▸ **TASK GOAL**
What is needed is an exact copy of every record below.

▸ **RECORDS SUPPLIED**

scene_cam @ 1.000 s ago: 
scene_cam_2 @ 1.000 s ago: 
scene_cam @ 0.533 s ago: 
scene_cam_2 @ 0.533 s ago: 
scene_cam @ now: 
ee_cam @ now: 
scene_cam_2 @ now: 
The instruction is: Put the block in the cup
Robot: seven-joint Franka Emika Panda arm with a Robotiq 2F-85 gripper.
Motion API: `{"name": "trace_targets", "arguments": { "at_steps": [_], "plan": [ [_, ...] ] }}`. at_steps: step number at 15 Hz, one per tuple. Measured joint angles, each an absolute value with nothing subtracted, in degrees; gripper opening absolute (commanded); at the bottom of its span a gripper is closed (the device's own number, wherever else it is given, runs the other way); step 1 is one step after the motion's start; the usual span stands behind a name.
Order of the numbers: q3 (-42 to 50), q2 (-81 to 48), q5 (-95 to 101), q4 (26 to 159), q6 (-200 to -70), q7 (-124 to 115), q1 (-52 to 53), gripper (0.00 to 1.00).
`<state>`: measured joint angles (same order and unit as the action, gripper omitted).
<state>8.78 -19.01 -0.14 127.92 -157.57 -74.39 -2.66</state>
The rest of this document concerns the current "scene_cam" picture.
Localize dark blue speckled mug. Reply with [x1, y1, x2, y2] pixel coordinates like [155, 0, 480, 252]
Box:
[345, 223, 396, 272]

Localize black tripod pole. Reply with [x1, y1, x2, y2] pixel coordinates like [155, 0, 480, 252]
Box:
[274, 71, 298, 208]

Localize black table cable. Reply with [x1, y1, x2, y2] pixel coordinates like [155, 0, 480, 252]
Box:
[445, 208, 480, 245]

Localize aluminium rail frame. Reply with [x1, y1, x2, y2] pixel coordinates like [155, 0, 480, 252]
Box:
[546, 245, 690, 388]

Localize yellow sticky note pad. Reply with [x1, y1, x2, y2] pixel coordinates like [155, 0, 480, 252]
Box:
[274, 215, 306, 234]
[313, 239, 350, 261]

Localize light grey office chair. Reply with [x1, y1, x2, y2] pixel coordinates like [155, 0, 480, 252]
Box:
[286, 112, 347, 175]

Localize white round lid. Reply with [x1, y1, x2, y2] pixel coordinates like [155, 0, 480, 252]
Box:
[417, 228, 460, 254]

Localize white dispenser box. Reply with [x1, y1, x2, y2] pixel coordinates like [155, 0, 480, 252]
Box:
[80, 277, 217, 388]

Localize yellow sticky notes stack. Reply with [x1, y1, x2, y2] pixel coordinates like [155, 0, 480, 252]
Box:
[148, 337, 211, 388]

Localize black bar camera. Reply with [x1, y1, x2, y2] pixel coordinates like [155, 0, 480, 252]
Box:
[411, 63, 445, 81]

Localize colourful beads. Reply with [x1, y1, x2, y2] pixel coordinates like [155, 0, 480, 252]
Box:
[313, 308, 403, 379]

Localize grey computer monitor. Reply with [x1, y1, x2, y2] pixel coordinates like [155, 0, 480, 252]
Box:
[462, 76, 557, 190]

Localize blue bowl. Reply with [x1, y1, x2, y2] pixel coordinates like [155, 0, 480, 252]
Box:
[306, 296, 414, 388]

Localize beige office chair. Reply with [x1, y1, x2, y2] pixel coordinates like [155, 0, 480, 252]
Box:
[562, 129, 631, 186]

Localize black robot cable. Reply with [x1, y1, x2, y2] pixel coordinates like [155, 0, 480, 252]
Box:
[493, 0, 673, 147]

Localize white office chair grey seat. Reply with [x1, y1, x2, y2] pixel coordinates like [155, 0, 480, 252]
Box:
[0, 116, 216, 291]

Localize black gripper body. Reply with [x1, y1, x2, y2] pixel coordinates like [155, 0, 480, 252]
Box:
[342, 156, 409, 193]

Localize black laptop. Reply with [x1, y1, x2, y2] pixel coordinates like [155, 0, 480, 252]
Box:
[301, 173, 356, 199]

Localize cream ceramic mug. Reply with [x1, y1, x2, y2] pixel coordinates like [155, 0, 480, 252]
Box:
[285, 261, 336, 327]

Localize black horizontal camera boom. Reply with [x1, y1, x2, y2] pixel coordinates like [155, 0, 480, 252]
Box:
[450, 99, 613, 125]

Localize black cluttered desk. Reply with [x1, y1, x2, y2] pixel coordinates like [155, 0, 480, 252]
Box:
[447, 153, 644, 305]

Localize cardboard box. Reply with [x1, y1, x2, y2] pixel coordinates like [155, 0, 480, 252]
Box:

▸ **SOLUTION BELOW**
scene_cam @ 1.000 s ago: 
scene_cam_2 @ 1.000 s ago: 
scene_cam @ 0.533 s ago: 
scene_cam_2 @ 0.533 s ago: 
scene_cam @ now: 
ee_cam @ now: 
scene_cam_2 @ now: 
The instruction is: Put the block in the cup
Robot: seven-joint Franka Emika Panda arm with a Robotiq 2F-85 gripper.
Motion API: `{"name": "trace_targets", "arguments": { "at_steps": [_], "plan": [ [_, ...] ] }}`. at_steps: step number at 15 Hz, one per tuple. Measured joint angles, each an absolute value with nothing subtracted, in degrees; gripper opening absolute (commanded); at the bottom of its span a gripper is closed (the device's own number, wherever else it is given, runs the other way); step 1 is one step after the motion's start; the usual span stands behind a name.
Order of the numbers: q3 (-42 to 50), q2 (-81 to 48), q5 (-95 to 101), q4 (26 to 159), q6 (-200 to -70), q7 (-124 to 115), q1 (-52 to 53), gripper (0.00 to 1.00).
`<state>`: measured joint angles (same order and unit as the action, gripper omitted).
<state>8.78 -19.01 -0.14 127.92 -157.57 -74.39 -2.66</state>
The rest of this document concerns the current "scene_cam" picture.
Localize dark blue speckled mug. Reply with [x1, y1, x2, y2] pixel coordinates like [155, 0, 480, 252]
Box:
[345, 223, 396, 272]

Localize black tripod pole. Reply with [x1, y1, x2, y2] pixel coordinates like [155, 0, 480, 252]
Box:
[274, 71, 298, 208]

Localize black table cable. Reply with [x1, y1, x2, y2] pixel coordinates like [155, 0, 480, 252]
Box:
[445, 208, 480, 245]

Localize aluminium rail frame. Reply with [x1, y1, x2, y2] pixel coordinates like [155, 0, 480, 252]
Box:
[546, 245, 690, 388]

Localize yellow sticky note pad. Reply with [x1, y1, x2, y2] pixel coordinates like [155, 0, 480, 252]
Box:
[274, 215, 306, 234]
[313, 239, 350, 261]

Localize light grey office chair. Reply with [x1, y1, x2, y2] pixel coordinates like [155, 0, 480, 252]
Box:
[286, 112, 347, 175]

Localize white round lid. Reply with [x1, y1, x2, y2] pixel coordinates like [155, 0, 480, 252]
Box:
[417, 228, 460, 254]

Localize white dispenser box. Reply with [x1, y1, x2, y2] pixel coordinates like [155, 0, 480, 252]
Box:
[80, 277, 217, 388]

Localize yellow sticky notes stack. Reply with [x1, y1, x2, y2] pixel coordinates like [155, 0, 480, 252]
Box:
[148, 337, 211, 388]

Localize black bar camera. Reply with [x1, y1, x2, y2] pixel coordinates like [155, 0, 480, 252]
Box:
[411, 63, 445, 81]

Localize colourful beads. Reply with [x1, y1, x2, y2] pixel coordinates like [155, 0, 480, 252]
Box:
[313, 308, 403, 379]

Localize grey computer monitor. Reply with [x1, y1, x2, y2] pixel coordinates like [155, 0, 480, 252]
Box:
[462, 76, 557, 190]

Localize blue bowl. Reply with [x1, y1, x2, y2] pixel coordinates like [155, 0, 480, 252]
Box:
[306, 296, 414, 388]

Localize beige office chair. Reply with [x1, y1, x2, y2] pixel coordinates like [155, 0, 480, 252]
Box:
[562, 129, 631, 186]

Localize black robot cable. Reply with [x1, y1, x2, y2] pixel coordinates like [155, 0, 480, 252]
Box:
[493, 0, 673, 147]

Localize white office chair grey seat. Reply with [x1, y1, x2, y2] pixel coordinates like [155, 0, 480, 252]
Box:
[0, 116, 216, 291]

Localize black gripper body. Reply with [x1, y1, x2, y2] pixel coordinates like [155, 0, 480, 252]
Box:
[342, 156, 409, 193]

Localize black laptop. Reply with [x1, y1, x2, y2] pixel coordinates like [155, 0, 480, 252]
Box:
[301, 173, 356, 199]

Localize cream ceramic mug. Reply with [x1, y1, x2, y2] pixel coordinates like [155, 0, 480, 252]
Box:
[285, 261, 336, 327]

Localize black horizontal camera boom. Reply with [x1, y1, x2, y2] pixel coordinates like [155, 0, 480, 252]
Box:
[450, 99, 613, 125]

Localize black cluttered desk. Reply with [x1, y1, x2, y2] pixel coordinates like [155, 0, 480, 252]
Box:
[447, 153, 644, 305]

Localize cardboard box. Reply with [x1, y1, x2, y2] pixel coordinates like [155, 0, 480, 252]
Box:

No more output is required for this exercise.